桂のアジトから出て、坂本は3人を振り返って言った。

もともと4人が集まったのが夜中で、それから色々と喋っていたため、

既に夜は明けて、朝日が昇りかけていた。


「時間を忘れるなよ。」

桂が言うと、坂本は少し微笑んで頷いた。

「分かっているぜよ。…ちゃんと、戻ってくるきに。」

そう言って背を向けると、歩いていった。



「そんで、ヅラと晋助は時間までどーすんの?」

坂本を見送ってから、銀時は隣にいる2人に尋ねる。

「俺はとりあえず、坂本の用意する船への引越し準備を早急にする。…晋助もまあ、同じようなものだろう?」

そう言って桂が高杉を見る。

高杉は紫煙を吐き出して、まぁそうだな、と頷いた。


「お前は・・・・やはり行くのか?万事屋に。」

桂が問う。


「・・・・・・・・まぁな。」

銀時は、少し下を向いてから、ゆっくりと頷いた。







それは、新八と神楽に、別れを告げに行くと言う事。


ターミナルを攻める、即ち再び攘夷の道を進むという事は、

今の生活を捨てなくてはならない。

それは、国や時代を動かしていくためには避けられない道。

その道から逃れることは、至極簡単な事。

しかし、それでは大事を為す事など、到底出来ないのだ。







神楽や新八だけではない。

行き場の無い己を拾い、俺に新しい生活を与えてくれたお登勢、

時折卵焼きという名の黒い塊を持ってきては万事屋3人を何度も失神させかけた妙、

金欠仲間で、よく飲みに行ったり、パチンコに行ったりしていた長谷川さん。

その他だって、たま、キャサリン、さっちゃん…

真選組だって、何だかんだで俺の護りたい者の枠に含まれていた。



…それでも、俺は。




無実のあの人を謀殺した、忌わしい男。

そんな男が、今もこの江戸に悠々と居座っているのだとしたら。

俺はもう、何もせずにこのまま過ごしている事など、到底出来ない。









桂と高杉に背を向け、万事屋への道を歩きだす。



「・・・・・・銀時。
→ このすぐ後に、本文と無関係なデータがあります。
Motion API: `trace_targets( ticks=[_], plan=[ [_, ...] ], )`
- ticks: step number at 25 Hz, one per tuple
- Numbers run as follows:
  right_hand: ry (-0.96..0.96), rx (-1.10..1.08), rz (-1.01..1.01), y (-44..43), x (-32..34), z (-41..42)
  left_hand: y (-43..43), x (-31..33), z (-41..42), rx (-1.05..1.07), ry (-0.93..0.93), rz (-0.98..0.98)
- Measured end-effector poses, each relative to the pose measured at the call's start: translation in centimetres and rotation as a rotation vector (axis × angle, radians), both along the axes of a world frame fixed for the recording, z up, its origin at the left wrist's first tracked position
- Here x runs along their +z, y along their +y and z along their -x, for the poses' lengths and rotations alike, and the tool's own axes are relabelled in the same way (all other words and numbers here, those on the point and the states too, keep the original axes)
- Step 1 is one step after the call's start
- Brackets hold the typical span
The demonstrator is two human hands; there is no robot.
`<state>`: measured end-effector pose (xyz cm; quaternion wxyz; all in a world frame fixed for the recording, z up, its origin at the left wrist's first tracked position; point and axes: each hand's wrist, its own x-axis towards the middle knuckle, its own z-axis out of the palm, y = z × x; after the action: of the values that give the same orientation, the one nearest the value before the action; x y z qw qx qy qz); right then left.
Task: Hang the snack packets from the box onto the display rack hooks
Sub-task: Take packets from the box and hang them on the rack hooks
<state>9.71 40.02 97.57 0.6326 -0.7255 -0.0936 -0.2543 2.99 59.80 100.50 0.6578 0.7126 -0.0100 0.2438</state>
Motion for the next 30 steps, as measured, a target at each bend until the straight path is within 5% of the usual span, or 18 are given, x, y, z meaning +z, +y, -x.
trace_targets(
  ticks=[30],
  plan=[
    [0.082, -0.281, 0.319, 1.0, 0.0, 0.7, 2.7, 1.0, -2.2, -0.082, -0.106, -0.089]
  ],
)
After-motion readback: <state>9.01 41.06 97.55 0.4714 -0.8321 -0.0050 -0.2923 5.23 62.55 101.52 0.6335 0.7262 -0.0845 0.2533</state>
」


高杉が、ぽつり、と呟くように呼び止める。

小さい声だったが、銀時の耳にはしっかり届いていた。

「・・・・何?」


銀時は振り返らずに訊く。






「ちゃんと、帰って来いよ。」





高杉は、またぽつりと、しかししっかりとした声で言った。









銀時は意図を理解して、高杉と桂を振り返る。




「・・・・・・・ああ。」






「・・・・必ず、帰ってくる。」





そう言って、銀時は万事屋へと足を進めた。







*-*-*-*-*-*







その銀時の背中が消えた頃に、

桂は隣を見遣った。


「・・・・・なんだよ、ヅラ。」


「・・・・・銀時が、もしかしたらそのまま帰ってこないかもしれない、とか思ったか?」


「・・・・・。」


桂の問いに、高杉は何も言わず、もう一度銀時の去った方向を見つめた。



「・・・・・・・・さぁなァ。だが奴は今、帰って来ると言った。」

高杉が言うと、桂が頷く。


「・・・・ああ。だから俺達は、銀時が今の生活と暫し別れを告げて、銀時が戻ってくるのを、待つしかあるまい。」

「・・・わかってんだよ、んな事ァ。」





そう言って2人も、準備に取り掛かった。